Umm Sulaym’s response is one of the most refined displays of sabr and diyaʾ in the Sunnah. She does not scream, she does not collapse, she does not shatter the home’s calm for the night. She washes the child, she has him prepared, she tells the family not to speak to Abu Talha until she can. When he returns, she answers carefully — “he is calmer than ever” — and then she brings him supper, and she makes herself beautiful, and she receives him as a wife receives her husband. The night is not a night of blame. It is a night of mercy, even in grief.
The Prophet ﷺ does not rebuke her. He does not say: you hedged the truth. He asks about the intimacy, affirms it, and then he prays “bless them.” The blessing is not only for the child who is taken — it is for the couple who remain, whose union is still valid, whose love is still whole, whose life is not now “ruined” because a child is gone. The Prophet ﷺ redirects the grief toward gratitude for what remains, and toward hope for what can be restored.

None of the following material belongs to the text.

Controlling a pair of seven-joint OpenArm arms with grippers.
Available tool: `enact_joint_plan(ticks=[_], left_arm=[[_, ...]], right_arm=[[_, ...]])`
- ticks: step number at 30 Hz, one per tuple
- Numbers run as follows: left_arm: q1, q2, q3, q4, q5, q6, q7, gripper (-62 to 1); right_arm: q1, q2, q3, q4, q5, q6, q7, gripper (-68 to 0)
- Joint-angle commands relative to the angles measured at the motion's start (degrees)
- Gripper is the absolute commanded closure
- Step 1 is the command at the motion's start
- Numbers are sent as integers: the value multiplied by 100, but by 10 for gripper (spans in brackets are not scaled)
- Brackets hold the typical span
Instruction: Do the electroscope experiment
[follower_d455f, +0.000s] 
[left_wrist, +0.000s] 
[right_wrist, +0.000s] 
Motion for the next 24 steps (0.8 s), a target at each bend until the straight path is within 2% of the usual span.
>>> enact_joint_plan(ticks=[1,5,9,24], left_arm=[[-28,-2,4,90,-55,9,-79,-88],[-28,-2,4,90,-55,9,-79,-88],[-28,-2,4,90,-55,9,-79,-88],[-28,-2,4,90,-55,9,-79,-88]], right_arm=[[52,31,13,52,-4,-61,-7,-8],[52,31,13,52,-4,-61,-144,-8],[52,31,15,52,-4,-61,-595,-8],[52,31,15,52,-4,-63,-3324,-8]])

Then the blessing arrives: Umm Sulaym gives birth to Abdullah. The child is brought to the Prophet ṣalla Allāhu ‘alayhi wa sallam, dates are chewed, placed in his mouth, and he is named Abdullah — “servant of Allah.” The first nourishment in his body is the Prophet’s saliva, the first act upon his tongue is the taste of the Prophet’s mercy. The Prophet honors the child, and through him he honors the parents who could not stop the taking, but who could receive the return with gratitude.
The hadith holds two truths at once:
- Allah may take a child, and that taking is real, not small, and the heart may break.

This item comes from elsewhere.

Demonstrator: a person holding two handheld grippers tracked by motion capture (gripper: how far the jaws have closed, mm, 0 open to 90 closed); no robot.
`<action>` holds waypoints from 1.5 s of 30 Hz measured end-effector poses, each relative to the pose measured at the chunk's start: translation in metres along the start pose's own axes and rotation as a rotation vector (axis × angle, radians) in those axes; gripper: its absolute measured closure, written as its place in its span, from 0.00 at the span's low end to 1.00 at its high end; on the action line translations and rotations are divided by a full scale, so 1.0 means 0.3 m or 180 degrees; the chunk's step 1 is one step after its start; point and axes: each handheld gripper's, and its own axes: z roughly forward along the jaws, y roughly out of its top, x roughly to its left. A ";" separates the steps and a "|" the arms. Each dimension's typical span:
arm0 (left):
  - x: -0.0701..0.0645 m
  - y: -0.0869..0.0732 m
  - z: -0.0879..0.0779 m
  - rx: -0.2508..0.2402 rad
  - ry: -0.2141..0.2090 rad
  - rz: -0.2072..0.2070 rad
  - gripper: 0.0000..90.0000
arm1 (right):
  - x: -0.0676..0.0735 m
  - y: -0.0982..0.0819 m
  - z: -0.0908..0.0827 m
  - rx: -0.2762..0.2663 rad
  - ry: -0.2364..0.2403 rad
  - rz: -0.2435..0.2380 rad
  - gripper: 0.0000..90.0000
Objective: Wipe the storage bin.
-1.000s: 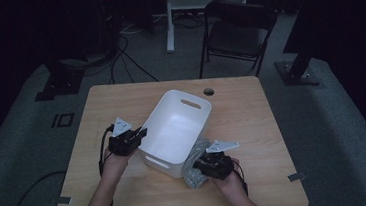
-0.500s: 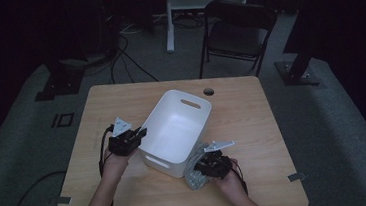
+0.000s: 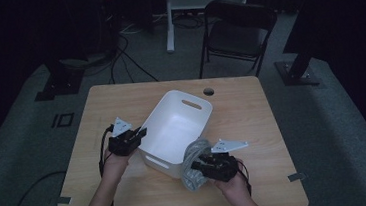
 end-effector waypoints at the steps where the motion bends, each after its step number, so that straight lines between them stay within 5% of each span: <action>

- Allah may also restore through the same door: the same night, the same couple, the same love, can become the channel through which a new child is given.

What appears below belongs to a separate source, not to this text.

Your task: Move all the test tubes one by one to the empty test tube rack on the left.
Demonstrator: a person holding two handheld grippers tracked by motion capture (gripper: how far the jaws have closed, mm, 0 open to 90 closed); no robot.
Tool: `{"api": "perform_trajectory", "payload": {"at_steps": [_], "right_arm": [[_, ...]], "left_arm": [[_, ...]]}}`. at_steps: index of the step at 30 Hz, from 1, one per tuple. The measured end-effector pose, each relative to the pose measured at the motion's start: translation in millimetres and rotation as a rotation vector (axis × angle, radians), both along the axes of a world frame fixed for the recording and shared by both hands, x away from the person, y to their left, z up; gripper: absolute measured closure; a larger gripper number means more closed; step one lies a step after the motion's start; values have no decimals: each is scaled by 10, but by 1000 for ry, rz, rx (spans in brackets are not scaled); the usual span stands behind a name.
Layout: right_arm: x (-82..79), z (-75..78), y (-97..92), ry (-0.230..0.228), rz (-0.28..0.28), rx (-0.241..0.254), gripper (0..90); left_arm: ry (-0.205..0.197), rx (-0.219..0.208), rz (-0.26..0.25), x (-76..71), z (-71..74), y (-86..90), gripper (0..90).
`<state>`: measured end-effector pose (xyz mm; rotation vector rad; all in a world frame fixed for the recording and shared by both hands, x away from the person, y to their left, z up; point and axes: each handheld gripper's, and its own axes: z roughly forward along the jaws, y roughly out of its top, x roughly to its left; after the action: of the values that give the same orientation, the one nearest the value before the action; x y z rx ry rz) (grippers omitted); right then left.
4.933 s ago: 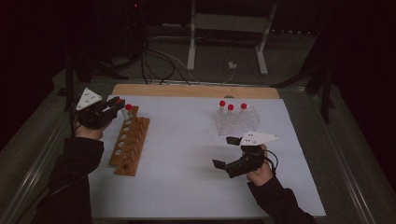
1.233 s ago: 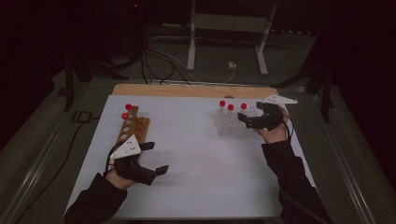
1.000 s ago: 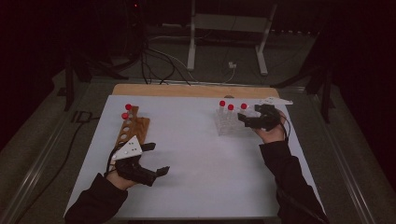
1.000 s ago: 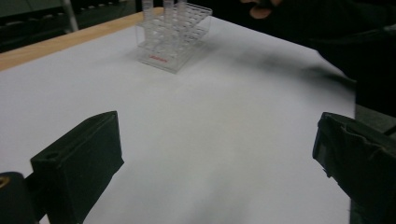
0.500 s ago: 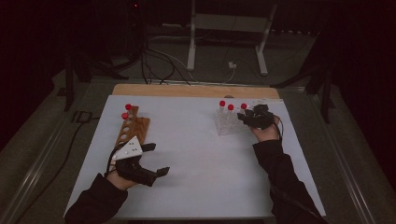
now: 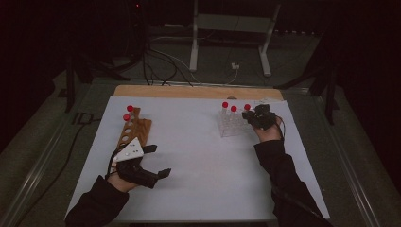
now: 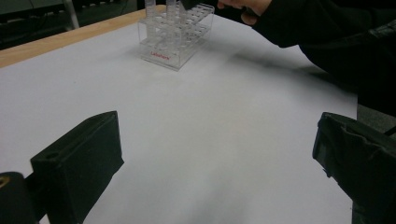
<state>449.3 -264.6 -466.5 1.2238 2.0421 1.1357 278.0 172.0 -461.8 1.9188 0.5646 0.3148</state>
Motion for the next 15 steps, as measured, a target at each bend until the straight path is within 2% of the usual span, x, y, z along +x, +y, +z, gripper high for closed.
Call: {"api": "perform_trajectory", "payload": {"at_steps": [15], "right_arm": [[-188, 428, -5, -97, 18, -17, 755]], "left_arm": [[-2, -7, 5, 5, 32, 12, 23]]}}
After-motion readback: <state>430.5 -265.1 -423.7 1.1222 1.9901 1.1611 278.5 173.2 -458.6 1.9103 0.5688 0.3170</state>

Three Questions to Close With
- When tragedy strikes in the home, do I usually rush to announce the pain immediately, or do I pause and ask whether there is a wiser time and way to carry the news — especially to the one who will be broken by it?
- The Prophet ﷺ did not invalidate the night of intimacy, but he blessed it. When something difficult happens, do I tend to see the whole day, week, or month as “ruined” — or do I look for where Allah’s mercy might still be present in the middle of it?
- Abdullah’s first nourishment was the Prophet’s saliva. The hadith hints that the “return” after loss can be even more blessed than the original. Is there a loss in my life where I have not yet allowed space for Allah to restore with something deeper, not just “more of what was there”?